Your mother loves you and just wants you to be happy. She’d also like you to eat more vegetables, turn on a light when you read, and change out of those wet clothes before you catch a cold. Now, a team of researchers who seem to have a direct line to the first woman you ever loved have discovered one more thing she wants you to do: Keep your promises.

Through a series of four experiments, they proved that though there may be negative consequences when you fail to do as you say, you pretty much gain nothing by going above and beyond what you told others (including Mom) you'd do. “Promise receivers consistently failed to recognize the additional effort required to exceed a promise but recognized a lack of effort when breaking a promise,” wrote the authors in their conclusion in a new study published online in Social Psychological and Personality Science.

Promises vs. Expectations

Dr. Ayelet Gneezy of the University of California, San Diego, decided to explore promises after he thought about customer service promises made by companies. In particular, he thought about “Amazon's tendency to exceed its promise with respect to delivery time — that is, packages always arrived earlier than promised,” yet this never inspired any great appreciation, he confessed in a press release. To better understand this experience, he constructed four experiments with Dr. Nicholas Epley of the University of Chicago to test promise-making of different stripes: imagined, recalled, and actual.
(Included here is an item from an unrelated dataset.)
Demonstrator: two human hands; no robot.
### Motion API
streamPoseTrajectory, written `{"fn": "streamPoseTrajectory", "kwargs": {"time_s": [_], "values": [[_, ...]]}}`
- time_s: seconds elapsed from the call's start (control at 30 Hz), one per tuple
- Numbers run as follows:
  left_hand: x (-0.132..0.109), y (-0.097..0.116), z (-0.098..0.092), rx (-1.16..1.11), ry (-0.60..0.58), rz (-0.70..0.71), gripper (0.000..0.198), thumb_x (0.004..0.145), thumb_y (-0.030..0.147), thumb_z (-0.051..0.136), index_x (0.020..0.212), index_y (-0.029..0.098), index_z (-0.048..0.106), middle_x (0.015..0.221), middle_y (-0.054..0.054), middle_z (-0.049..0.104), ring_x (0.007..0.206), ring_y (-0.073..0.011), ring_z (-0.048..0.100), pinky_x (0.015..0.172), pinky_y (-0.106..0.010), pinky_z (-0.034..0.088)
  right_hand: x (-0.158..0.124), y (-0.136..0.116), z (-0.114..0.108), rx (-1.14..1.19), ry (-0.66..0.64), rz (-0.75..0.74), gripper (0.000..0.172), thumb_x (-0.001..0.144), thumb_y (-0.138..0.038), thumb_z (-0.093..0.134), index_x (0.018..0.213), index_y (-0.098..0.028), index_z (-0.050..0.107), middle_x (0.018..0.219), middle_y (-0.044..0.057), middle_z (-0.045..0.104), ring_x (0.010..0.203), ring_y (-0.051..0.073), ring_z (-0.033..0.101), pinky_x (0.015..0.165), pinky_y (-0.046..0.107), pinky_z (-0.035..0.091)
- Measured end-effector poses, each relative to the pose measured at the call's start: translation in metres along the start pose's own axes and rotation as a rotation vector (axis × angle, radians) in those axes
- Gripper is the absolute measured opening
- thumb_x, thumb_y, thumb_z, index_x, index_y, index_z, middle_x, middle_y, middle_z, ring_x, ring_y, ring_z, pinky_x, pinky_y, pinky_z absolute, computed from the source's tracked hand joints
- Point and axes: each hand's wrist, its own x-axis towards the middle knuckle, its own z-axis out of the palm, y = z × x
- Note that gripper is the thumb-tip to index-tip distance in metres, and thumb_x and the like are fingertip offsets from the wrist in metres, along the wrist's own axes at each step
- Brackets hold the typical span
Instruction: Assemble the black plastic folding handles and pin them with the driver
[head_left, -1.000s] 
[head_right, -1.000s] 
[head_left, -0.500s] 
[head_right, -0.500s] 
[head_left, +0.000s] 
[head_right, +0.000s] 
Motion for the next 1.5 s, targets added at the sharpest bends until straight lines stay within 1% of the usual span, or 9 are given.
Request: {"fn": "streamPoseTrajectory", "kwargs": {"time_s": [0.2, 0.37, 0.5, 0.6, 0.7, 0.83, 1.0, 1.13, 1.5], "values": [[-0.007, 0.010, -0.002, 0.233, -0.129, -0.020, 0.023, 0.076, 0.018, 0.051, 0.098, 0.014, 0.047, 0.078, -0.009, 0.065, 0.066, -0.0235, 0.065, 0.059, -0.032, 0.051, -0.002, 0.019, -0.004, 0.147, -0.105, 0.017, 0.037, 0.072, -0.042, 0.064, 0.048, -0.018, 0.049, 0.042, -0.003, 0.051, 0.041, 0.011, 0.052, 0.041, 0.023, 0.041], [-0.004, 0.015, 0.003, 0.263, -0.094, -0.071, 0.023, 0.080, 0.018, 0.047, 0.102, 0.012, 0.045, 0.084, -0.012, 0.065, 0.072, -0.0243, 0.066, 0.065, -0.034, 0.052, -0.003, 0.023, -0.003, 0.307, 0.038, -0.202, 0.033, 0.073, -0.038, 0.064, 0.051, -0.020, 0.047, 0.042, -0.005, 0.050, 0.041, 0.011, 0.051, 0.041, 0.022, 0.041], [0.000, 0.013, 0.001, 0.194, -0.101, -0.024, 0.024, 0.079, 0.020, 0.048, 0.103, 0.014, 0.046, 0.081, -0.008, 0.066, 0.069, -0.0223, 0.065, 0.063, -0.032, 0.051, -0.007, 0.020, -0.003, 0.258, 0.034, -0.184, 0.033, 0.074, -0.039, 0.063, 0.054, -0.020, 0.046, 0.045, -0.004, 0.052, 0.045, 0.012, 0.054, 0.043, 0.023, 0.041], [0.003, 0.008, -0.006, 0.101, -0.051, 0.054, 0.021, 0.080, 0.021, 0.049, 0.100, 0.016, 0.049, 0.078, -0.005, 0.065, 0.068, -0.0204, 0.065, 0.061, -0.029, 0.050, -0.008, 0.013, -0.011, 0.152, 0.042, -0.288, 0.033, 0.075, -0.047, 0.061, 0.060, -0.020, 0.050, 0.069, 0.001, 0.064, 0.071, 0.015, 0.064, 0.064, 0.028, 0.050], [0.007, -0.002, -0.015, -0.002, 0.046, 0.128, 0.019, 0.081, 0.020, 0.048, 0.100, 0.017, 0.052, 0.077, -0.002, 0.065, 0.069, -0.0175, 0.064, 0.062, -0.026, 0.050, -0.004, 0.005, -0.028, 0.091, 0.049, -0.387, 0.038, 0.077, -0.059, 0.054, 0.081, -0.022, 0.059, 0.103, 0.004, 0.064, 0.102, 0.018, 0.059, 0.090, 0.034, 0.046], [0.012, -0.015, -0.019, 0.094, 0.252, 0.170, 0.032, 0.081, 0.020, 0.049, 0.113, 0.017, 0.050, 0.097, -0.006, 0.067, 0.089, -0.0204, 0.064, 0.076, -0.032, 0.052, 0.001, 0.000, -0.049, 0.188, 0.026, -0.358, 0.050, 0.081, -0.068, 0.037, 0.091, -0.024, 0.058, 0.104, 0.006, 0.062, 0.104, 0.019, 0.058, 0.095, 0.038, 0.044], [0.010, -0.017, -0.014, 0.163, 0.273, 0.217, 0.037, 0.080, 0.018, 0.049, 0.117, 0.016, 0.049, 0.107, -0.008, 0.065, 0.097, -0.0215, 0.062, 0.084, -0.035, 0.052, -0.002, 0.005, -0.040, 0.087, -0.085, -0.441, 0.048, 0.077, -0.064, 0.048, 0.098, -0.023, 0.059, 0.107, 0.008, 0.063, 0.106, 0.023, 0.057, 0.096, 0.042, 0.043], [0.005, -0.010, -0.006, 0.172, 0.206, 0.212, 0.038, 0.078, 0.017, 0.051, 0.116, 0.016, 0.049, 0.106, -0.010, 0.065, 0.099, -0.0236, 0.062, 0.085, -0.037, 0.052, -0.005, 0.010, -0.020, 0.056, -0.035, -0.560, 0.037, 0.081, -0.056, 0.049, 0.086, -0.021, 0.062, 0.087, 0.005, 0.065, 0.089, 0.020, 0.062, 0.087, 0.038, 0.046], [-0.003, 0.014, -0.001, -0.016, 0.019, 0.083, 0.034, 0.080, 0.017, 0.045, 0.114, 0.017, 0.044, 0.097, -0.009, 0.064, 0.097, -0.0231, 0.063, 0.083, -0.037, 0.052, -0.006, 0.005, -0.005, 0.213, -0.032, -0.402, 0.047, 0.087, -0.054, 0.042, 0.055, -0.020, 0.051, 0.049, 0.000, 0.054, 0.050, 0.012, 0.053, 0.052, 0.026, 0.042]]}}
In the first two experiments, the researchers asked participants to imagine or remember receiving a promise that was exceeded, kept as promised, or broken. Then, the researchers asked participants to rate how happy they were with the promise-maker's (imagined or real) behavior. In a third experiment, the researchers divided participants into promise makers and promise receivers. Next, the researchers instructed the promise-makers to break, keep, or exceed their promise, and once again, the participants were asked to rate how happy they felt with the promise-maker's behavior.

What did the researchers discover? In all three experiments, broken promises were given the thumbs down by all the participants. At the opposite end of the spectrum, though, participants never gave more credit to someone for going above and beyond — participants always rated them the same as someone who simply kept a promise.

In a fourth and final experiment, the researchers asked one group of participants to remember past promises, while a second group were asked to recall past expectations that had been broken, kept, or exceeded. Unlike promises, exceeded expectations made participants feel happier than exceeded promises.

"Don't be upset when your friends, family members, clients, or students fail to appreciate the extra effort you put into going above and beyond your promise,” Epley said. “They do not appear to be uniquely ungrateful, just human."

And this same human truth applies to your mother, even on her special day. So remember: This Sunday, it's not about pulling out all the stops, it’s simply a matter of keeping your word and arriving on time with whatever you promised to bring. ("You know I don't need a gift but thank you anyway.") Happy Mother’s Day, Dorothy!